Caution: Mindfulness Includes Pain, and Requires Readiness

In my previous post, Dr. Hopper explained "mindfulness" in detail. This practice of being completely in the moment is at the core of all spiritual teachings and is necessary for you to progress on your Path with Heart back to your True Nature. In these moments of "non-thought", some people may experience difficulty or discomfort if they access past negative emotions. This can be difficult and require emotion-regulation skills. In this second post, Dr. Hopper discusses this situation thoroughly and explains how you can be prepared in case this happens to you. I strongly recommend that you read this and learn these skills so you will be prepared for this unpleasant situation should it occur.

Unless you have overcome this material world, you have had and will continue to have bad experiences. The best thing to do is to deal with them as they happen with acceptance and love but few of us have mastered this very Zen state of Being. This means that we have repressed painful and unpleasant experiences and emotions hidden deep beneath our consciousness. As you meditate, you may encounter one of these repressed emotions so it is always good to be aware of this and prepared to deal with it. This is only natural and can be very therapeutic. You should never let this possibility interfere with your mindfulness practice and stop you from continuing on your Path with Heart. The wise person accepts the obstacles on their Path and deals with them even if he/she needs help in doing so. Whenever you need help, be sure to get it. Once you overcome this obstacle your life will be much better. You will also feel a stronger Love coming from our Source, your True Nature, because you are getting closer now that your Path is clear.


Caution: Mindfulness Includes Pain, and Requires Readiness

To better understand this section, a preliminary discussion of pain and suffering is necessary. Physical and emotional pain are inevitable parts of life. Our brains are designed to experience pain as a source of crucial information (e.g., this is harming me, I need to avoid doing that again, that part of my body needs care, etc.). While our brains are wired to avoid pain, the function of this avoidance is not to avoid pain itself, but rather to avoid causes of pain that are harmful to our well-being. And after harm has occurred, causes of pain are avoided because they can slow or prevent recovery from the harm that has already occurred.

A simple example of physical pain's function: When you cut your finger, the initial pain informs you of the harm, leads you to care for your finger, then to think about how this occurred so you can avoid it happening again. Later, after the initial first aid, pain lets you know that your finger is vulnerable, that it needs extra caution in how you move and use it, or ("ouch!") that you've just done something that may be slowing or preventing healing.

Emotional pain is different from physical pain. When someone is experiencing physical and emotional pain at the same time, different areas of the brain process the physical sensations of pain and the emotional pain, even though these may be subjectively experienced as inseparable.

Emotional pain is sometimes referred to as "emotional suffering," or just "suffering." Most of us have observed, to some extent in ourselves and others, that the experience of physical pain may or may not be associated with emotional suffering.
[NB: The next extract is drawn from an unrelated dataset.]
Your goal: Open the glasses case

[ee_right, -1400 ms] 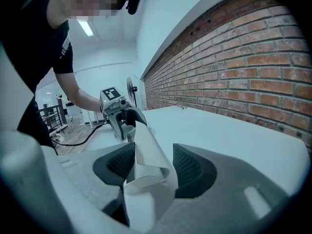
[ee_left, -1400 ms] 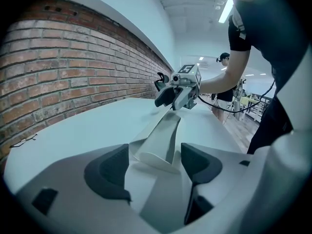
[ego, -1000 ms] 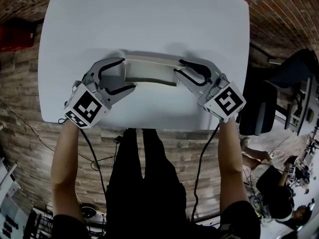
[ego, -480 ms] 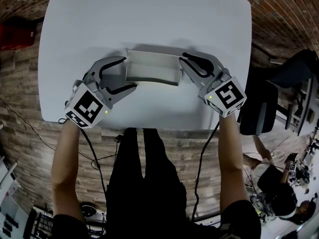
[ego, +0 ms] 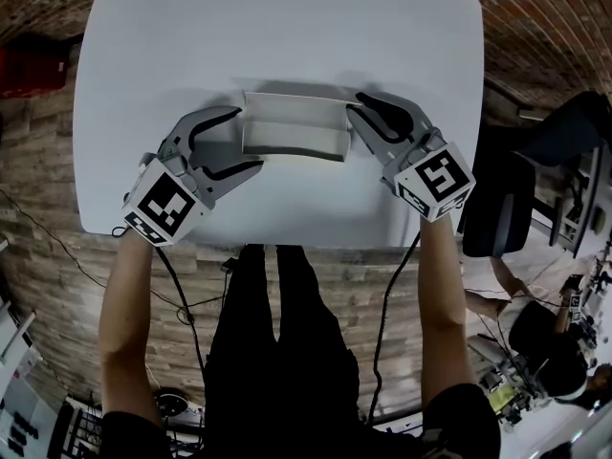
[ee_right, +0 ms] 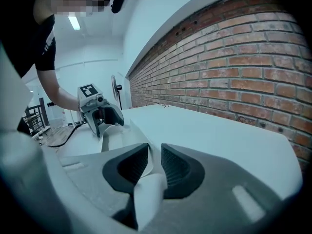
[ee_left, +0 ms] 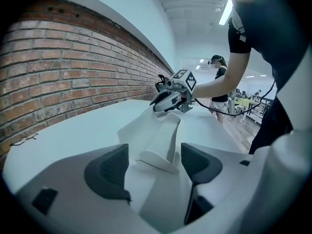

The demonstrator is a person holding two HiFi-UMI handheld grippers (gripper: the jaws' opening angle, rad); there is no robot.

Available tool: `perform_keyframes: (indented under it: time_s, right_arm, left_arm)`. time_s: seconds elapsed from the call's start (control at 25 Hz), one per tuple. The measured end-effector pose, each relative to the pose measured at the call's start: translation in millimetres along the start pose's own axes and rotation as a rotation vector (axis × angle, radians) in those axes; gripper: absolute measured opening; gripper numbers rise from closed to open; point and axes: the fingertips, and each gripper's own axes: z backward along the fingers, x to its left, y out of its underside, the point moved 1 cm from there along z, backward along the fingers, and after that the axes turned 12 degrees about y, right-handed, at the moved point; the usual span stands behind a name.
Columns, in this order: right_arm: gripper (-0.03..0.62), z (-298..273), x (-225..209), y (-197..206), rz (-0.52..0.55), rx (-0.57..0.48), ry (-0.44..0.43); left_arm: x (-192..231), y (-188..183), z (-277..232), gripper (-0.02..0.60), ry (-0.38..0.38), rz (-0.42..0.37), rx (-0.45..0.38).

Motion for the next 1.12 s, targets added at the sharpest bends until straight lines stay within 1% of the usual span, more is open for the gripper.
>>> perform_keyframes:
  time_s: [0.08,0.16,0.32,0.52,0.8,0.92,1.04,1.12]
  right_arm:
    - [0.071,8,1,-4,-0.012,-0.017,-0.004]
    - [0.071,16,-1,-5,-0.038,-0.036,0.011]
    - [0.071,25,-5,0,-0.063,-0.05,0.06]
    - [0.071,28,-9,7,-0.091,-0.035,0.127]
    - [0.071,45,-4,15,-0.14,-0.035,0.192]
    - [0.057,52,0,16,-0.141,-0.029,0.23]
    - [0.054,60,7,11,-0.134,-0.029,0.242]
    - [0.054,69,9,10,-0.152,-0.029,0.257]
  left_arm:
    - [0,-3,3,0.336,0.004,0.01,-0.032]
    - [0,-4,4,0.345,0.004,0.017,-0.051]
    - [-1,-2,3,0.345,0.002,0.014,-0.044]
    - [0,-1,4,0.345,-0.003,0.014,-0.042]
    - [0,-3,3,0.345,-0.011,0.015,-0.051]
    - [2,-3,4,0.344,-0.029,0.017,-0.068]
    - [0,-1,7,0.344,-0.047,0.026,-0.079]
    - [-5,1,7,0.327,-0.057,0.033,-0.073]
And of course, emotional pain may arise on its own in the absence of physical pain. For example, experiences of sexual, physical or emotional abuse, and memories of abuse of various kinds, can be associated with extreme emotional pain.
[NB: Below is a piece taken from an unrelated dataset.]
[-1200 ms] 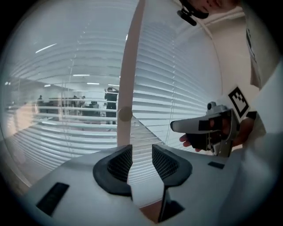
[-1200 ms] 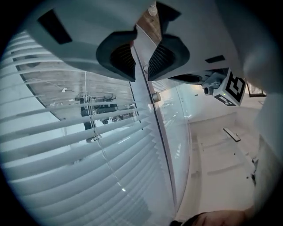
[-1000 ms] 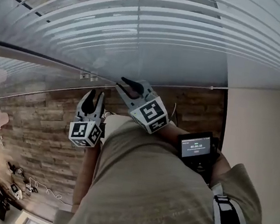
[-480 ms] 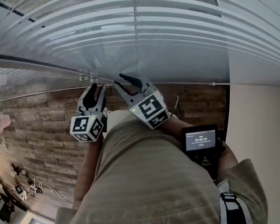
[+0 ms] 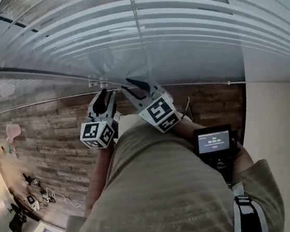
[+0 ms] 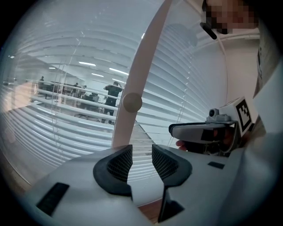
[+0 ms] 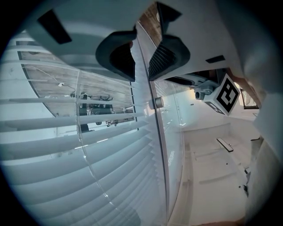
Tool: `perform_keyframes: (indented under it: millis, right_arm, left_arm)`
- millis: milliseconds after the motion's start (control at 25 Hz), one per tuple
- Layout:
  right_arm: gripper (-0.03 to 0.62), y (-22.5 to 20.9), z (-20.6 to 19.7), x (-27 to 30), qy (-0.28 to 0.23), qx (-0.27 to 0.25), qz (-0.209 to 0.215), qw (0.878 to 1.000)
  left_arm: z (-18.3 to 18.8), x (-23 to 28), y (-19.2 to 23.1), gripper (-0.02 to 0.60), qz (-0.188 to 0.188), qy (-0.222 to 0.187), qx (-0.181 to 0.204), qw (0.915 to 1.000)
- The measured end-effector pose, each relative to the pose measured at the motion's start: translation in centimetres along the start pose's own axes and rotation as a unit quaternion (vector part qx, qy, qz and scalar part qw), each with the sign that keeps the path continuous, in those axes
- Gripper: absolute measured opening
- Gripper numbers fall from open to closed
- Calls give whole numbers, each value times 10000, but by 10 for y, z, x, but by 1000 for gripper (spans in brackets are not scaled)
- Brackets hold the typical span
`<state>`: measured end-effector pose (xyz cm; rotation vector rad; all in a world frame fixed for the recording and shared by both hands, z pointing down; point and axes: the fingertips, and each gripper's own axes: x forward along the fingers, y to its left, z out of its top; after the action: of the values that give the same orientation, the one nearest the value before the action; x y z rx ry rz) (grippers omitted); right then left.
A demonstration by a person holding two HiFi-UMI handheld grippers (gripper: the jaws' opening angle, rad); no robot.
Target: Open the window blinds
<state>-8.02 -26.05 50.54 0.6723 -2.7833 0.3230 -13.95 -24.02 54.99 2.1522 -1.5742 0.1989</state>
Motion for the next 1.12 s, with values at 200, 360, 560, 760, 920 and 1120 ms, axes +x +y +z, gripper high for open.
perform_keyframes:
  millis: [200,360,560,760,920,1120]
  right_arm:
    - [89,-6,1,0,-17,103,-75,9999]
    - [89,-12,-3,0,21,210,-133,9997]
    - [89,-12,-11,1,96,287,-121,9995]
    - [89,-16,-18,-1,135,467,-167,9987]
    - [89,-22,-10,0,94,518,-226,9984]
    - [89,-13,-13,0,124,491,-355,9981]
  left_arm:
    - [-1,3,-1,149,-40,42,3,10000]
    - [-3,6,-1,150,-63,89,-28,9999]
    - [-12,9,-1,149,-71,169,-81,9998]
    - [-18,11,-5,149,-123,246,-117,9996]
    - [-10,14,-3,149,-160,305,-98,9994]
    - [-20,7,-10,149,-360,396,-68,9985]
Experiences of emotional and physical pain can be altered by the nature of our attention. We've all learned that ignoring (or attempting to ignore) pain can reduce our experience of it, and that focusing on experiences of pain can amplify them. An important difference between emotional and physical pain makes emotional pain more capable of being altered by attention: emotional pain usually involves an interweaving of feelings and thoughts. The thoughts can take many forms, but typically involve interpretation and judgment – about the emotional pain itself, about the events the pain is associated with, about oneself, or about others involved in the experience: "This is horrible!" "How could he have done that to me?" "I can't take this any more!" "I wish she would drop dead!" "There's no hope for me." In fact, such thoughts may even be the cause of emotional pain arising in the first place.
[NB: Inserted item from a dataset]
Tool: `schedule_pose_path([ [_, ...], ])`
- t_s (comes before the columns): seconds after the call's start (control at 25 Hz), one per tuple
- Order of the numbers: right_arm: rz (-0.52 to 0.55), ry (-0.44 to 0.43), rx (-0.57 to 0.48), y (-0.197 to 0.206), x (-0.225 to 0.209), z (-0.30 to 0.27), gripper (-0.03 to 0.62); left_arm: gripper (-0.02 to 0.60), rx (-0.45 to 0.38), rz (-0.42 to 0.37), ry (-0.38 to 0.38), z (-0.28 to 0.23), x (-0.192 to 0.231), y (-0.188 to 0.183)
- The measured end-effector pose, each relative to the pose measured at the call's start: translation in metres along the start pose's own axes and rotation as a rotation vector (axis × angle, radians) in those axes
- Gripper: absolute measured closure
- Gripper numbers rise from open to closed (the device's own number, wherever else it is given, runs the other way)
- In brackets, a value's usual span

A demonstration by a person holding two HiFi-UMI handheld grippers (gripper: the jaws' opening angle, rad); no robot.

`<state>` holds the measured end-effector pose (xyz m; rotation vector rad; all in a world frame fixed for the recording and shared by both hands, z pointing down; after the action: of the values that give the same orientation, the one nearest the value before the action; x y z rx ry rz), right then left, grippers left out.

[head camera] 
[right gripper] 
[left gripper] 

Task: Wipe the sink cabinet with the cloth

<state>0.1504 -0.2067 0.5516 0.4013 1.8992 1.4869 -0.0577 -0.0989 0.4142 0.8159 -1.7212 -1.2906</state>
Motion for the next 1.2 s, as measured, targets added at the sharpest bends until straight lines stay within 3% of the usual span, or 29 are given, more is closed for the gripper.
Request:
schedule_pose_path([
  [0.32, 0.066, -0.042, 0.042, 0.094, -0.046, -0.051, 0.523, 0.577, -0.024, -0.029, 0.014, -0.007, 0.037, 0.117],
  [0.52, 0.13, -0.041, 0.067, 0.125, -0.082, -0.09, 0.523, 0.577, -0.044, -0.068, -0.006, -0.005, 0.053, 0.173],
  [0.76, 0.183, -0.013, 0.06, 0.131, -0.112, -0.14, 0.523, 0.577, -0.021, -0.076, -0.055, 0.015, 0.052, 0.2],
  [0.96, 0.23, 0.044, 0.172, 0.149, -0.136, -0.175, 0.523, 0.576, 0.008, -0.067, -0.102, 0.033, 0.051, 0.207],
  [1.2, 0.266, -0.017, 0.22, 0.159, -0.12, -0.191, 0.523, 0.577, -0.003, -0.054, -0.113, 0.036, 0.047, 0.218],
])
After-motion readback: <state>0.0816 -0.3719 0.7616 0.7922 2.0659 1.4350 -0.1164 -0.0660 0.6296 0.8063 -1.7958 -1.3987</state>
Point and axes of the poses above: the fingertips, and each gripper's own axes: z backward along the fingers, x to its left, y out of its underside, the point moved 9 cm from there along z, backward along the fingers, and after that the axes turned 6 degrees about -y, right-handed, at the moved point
And like attention, thoughts can increase emotional pain. The greatest amplification of suffering comes from focusing one's attention on the pain while thinking thoughts that escalate the pain. Such thoughts can take many forms, including interpretations, judgments, and memories. Many of the thoughts that escalate pain and suffering are stories that we tell ourselves – about the past, the present, and the imagined future. The stories can be very involved and elaborate, and may revolve around themes of betrayal, rejection, failure, punishment or revenge that are guaranteed to generate more negative emotions and suffering.

We all know how such cycles of thinking, feeling, remembering, and imagining can spiral out of control, and sometimes lead to drastic attempts at escape (which can become causes of new physical and emotion pains).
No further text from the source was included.